### Problem requirements
Each line of data below must be printed exactly as written, with any pictures removed.

### Given records
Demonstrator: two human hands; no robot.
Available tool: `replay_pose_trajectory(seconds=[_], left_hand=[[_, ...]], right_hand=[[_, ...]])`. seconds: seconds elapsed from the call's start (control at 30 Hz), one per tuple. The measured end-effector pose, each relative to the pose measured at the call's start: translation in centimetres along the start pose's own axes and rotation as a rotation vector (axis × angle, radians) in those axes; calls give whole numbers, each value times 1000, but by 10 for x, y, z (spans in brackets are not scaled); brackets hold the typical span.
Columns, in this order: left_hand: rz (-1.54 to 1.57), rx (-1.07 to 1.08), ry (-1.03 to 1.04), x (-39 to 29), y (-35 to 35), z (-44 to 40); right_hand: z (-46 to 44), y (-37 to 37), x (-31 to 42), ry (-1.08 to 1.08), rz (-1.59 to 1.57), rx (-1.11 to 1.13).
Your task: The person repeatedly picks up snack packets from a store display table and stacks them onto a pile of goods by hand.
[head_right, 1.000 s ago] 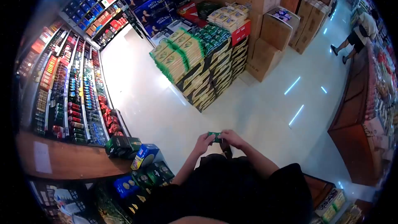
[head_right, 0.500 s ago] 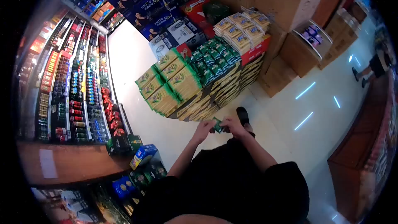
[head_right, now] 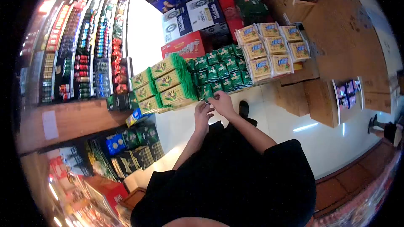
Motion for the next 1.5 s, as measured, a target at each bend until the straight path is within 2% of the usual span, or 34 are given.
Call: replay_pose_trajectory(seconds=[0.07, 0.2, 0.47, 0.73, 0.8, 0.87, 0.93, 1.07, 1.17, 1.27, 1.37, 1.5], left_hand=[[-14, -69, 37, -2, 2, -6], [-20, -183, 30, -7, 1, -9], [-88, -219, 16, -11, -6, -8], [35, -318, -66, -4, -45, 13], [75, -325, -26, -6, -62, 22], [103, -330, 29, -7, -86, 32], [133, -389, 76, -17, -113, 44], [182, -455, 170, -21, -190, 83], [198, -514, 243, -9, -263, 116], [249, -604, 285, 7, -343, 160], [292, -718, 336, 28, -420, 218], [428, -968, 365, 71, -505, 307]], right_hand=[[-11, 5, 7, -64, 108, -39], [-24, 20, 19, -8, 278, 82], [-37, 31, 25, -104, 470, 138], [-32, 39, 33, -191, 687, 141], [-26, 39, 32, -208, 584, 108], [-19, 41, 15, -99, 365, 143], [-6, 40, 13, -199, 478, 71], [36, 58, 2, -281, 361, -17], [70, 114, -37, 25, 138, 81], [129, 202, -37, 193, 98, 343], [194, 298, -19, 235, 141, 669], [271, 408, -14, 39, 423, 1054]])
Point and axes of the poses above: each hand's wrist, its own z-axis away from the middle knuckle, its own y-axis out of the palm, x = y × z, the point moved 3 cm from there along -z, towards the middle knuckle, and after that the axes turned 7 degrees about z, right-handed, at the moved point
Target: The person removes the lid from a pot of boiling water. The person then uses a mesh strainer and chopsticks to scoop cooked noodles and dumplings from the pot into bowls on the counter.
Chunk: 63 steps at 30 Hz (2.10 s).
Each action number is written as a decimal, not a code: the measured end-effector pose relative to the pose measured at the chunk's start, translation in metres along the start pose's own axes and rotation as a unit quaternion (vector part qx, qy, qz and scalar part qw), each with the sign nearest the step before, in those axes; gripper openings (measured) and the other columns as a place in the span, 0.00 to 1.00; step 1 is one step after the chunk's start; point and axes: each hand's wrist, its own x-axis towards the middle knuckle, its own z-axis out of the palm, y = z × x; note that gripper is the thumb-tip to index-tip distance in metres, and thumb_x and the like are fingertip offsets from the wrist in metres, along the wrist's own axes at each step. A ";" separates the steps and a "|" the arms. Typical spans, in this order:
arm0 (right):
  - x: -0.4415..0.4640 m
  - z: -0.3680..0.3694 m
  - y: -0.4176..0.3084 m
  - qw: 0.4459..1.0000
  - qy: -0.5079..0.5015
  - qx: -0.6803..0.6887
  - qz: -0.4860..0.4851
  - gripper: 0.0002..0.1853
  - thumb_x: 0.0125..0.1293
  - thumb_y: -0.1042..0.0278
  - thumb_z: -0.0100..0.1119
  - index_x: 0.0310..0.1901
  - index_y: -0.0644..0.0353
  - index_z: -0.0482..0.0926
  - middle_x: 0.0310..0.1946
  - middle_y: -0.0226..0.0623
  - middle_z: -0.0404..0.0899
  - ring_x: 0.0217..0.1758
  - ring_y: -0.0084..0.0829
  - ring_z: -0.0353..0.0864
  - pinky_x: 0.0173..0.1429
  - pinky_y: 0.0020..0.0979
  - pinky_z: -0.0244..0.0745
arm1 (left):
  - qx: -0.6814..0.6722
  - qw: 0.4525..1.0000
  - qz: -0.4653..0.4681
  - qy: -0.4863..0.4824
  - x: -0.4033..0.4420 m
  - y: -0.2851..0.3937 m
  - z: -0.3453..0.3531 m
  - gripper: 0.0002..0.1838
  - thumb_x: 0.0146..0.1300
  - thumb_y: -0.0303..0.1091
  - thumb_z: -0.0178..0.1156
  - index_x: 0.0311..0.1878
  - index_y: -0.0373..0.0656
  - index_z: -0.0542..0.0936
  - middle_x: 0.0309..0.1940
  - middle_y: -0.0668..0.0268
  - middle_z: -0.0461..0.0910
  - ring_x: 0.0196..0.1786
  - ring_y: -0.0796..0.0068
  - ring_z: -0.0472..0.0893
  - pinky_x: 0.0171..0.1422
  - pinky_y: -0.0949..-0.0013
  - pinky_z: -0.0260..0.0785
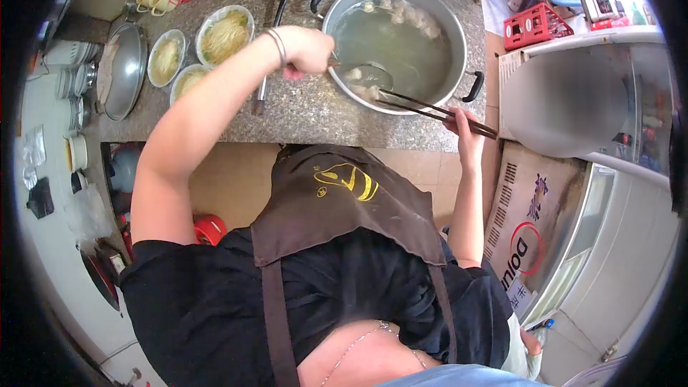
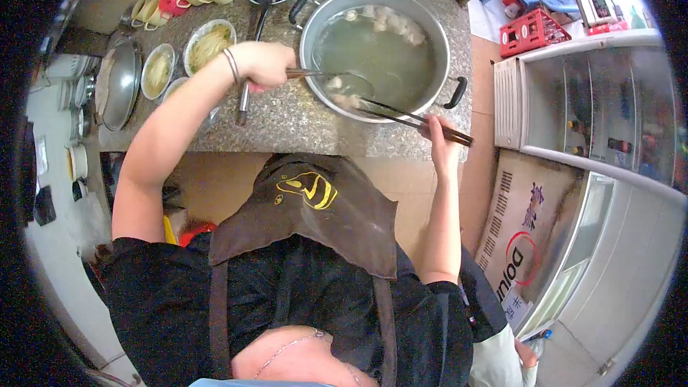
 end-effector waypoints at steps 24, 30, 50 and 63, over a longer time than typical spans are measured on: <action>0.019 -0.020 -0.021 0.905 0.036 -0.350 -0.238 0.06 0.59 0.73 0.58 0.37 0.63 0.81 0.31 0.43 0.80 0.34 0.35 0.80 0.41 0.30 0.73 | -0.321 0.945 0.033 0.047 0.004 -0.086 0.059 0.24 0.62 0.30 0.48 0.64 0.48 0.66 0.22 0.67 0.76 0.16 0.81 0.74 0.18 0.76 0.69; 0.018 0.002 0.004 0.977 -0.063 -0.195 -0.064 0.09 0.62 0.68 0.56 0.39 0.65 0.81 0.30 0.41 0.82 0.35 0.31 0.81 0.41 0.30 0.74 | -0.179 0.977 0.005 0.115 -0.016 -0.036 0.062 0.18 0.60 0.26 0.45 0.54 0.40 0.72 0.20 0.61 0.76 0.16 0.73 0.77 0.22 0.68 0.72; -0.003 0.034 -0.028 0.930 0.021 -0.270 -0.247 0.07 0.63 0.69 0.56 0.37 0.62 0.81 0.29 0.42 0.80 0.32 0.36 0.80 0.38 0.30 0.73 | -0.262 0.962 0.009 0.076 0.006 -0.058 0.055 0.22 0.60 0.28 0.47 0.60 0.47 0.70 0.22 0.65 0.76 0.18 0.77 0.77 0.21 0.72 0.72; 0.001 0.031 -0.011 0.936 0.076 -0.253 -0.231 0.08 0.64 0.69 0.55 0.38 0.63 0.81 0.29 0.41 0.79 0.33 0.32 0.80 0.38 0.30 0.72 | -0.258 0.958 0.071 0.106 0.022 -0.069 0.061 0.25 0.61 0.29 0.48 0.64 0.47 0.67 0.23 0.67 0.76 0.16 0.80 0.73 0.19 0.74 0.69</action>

### Reply
Demonstrator: two human hands; no robot.
Available tool: `replay_pose_trajectory(seconds=[_], left_hand=[[_, ...]], right_hand=[[_, ...]])`. seconds: seconds elapsed from the call's start (control at 30 Hz), one per tuple. The measured end-effector pose, each relative to the pose measured at the call's start: translation in centimetres along the start pose's own axes and rotation as a rotation vector (axis × angle, radians) in those axes; calls give whole numbers, each value times 1000, but by 10 for x, y, z (spans in brackets are not scaled); brackets hold the typical span.
Columns, in this order: left_hand: rz (-1.54 to 1.57), rx (-1.07 to 1.08), ry (-1.03 to 1.04), x (-39 to 29), y (-35 to 35), z (-44 to 40); right_hand: z (-46 to 44), y (-37 to 37), x (-31 to 42), ry (-1.08 to 1.08), rz (-1.59 to 1.57), rx (-1.11 to 1.13).
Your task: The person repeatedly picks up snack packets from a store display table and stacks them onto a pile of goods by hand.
[head_right, 1.000 s ago] 
[head_right, 0.500 s ago] 
[head_right, now] 
Motion for the next 1.5 s, as measured, a target at each bend until the straight path is within 2% of the usual span, or 34 are given.
Call: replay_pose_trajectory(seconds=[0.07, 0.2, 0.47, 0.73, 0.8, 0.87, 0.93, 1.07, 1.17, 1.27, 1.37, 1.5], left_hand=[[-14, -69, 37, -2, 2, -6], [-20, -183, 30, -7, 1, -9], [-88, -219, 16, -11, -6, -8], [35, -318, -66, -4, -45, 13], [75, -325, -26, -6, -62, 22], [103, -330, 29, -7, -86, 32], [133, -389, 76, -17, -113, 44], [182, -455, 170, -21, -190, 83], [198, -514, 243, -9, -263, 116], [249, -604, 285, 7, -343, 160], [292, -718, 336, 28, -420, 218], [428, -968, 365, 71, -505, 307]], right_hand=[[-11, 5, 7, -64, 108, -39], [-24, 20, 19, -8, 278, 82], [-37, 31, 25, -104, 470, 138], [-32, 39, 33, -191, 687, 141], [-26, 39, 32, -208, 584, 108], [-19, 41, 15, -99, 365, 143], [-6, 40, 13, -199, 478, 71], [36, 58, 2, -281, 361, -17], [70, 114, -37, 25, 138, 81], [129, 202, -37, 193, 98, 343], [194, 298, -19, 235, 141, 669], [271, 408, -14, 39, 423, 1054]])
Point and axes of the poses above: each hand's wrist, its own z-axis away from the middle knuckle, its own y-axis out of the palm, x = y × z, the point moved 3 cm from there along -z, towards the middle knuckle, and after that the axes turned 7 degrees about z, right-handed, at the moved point
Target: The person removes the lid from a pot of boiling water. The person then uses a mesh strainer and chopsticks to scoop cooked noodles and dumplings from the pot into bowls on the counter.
Chunk: 63 steps at 30 Hz (2.10 s).
Each action number is written as a decimal, not a code: the measured end-effector pose relative to the pose measured at the chunk's start, translation in metres along the start pose's own axes and rotation as a unit quaternion (vector part qx, qy, qz and scalar part qw), each with the sign nearest the step before, in those axes; gripper openings (measured) and the other columns as a place in the span, 0.00 to 1.00; step 1 is one step after the chunk's start; point and axes: each hand's wrist, its own x-axis towards the middle knuckle, its own z-axis out of the palm, y = z × x; note that gripper is the thumb-tip to index-tip distance in metres, and thumb_x and the like are fingertip offsets from the wrist in metres, along the wrist's own axes at each step. A ";" separates the steps and a "|" the arms. Typical spans, in this order:
arm0 (right):
  - x: -0.4415..0.4640 m
  - z: -0.3680..0.3694 m
  - y: -0.4176..0.3084 m
  - qw: 0.4459..1.0000
  - qy: -0.5079..0.5015
  - qx: -0.6803..0.6887
  - qz: -0.4860..0.4851
  - gripper: 0.0002..0.1853
  - thumb_x: 0.0125..0.1293
  - thumb_y: -0.1042..0.0278
  - thumb_z: -0.0100..0.1119
  - index_x: 0.0310..0.1901
  - index_y: -0.0644..0.0353
  - index_z: -0.0482..0.0926
  - middle_x: 0.0310..0.1946
  - middle_y: -0.0226..0.0623
  - middle_z: -0.0404..0.0899
  - ring_x: 0.0217..0.1758
  - ring_y: -0.0084..0.0829
  - ring_z: -0.0353..0.0864
  - pinky_x: 0.0173..0.1429
  - pinky_y: 0.0020..0.0979
  - pinky_z: -0.0244..0.0745
arm1 (left):
  - qx: -0.6814..0.6722
  - qw: 0.4525..1.0000
  - qz: -0.4653..0.4681
  - qy: -0.4863..0.4824
  - x: -0.4033..0.4420 m
  - y: -0.2851..0.3937 m
  - z: -0.3453..0.3531 m
  - gripper: 0.0002..0.1838
  - thumb_x: 0.0146..0.1300
  - thumb_y: -0.0303..0.1091
  - thumb_z: -0.0178..0.1156
  - index_x: 0.0311..0.1878
  - index_y: -0.0373..0.0656
  - index_z: -0.0542..0.0936
  - middle_x: 0.0309..0.1940
  - middle_y: -0.0668..0.0268
  - middle_z: -0.0461..0.0910
  - ring_x: 0.0196..0.1786
  - ring_y: -0.0796..0.0068
  - ring_z: -0.0472..0.0893
  - pinky_x: 0.0171..0.1422
  - pinky_y: -0.0949..-0.0013
  - pinky_z: -0.0260..0.0785
 end-effector waypoints at steps 24, 30, 50 and 63, over a longer time than typical spans are measured on: <action>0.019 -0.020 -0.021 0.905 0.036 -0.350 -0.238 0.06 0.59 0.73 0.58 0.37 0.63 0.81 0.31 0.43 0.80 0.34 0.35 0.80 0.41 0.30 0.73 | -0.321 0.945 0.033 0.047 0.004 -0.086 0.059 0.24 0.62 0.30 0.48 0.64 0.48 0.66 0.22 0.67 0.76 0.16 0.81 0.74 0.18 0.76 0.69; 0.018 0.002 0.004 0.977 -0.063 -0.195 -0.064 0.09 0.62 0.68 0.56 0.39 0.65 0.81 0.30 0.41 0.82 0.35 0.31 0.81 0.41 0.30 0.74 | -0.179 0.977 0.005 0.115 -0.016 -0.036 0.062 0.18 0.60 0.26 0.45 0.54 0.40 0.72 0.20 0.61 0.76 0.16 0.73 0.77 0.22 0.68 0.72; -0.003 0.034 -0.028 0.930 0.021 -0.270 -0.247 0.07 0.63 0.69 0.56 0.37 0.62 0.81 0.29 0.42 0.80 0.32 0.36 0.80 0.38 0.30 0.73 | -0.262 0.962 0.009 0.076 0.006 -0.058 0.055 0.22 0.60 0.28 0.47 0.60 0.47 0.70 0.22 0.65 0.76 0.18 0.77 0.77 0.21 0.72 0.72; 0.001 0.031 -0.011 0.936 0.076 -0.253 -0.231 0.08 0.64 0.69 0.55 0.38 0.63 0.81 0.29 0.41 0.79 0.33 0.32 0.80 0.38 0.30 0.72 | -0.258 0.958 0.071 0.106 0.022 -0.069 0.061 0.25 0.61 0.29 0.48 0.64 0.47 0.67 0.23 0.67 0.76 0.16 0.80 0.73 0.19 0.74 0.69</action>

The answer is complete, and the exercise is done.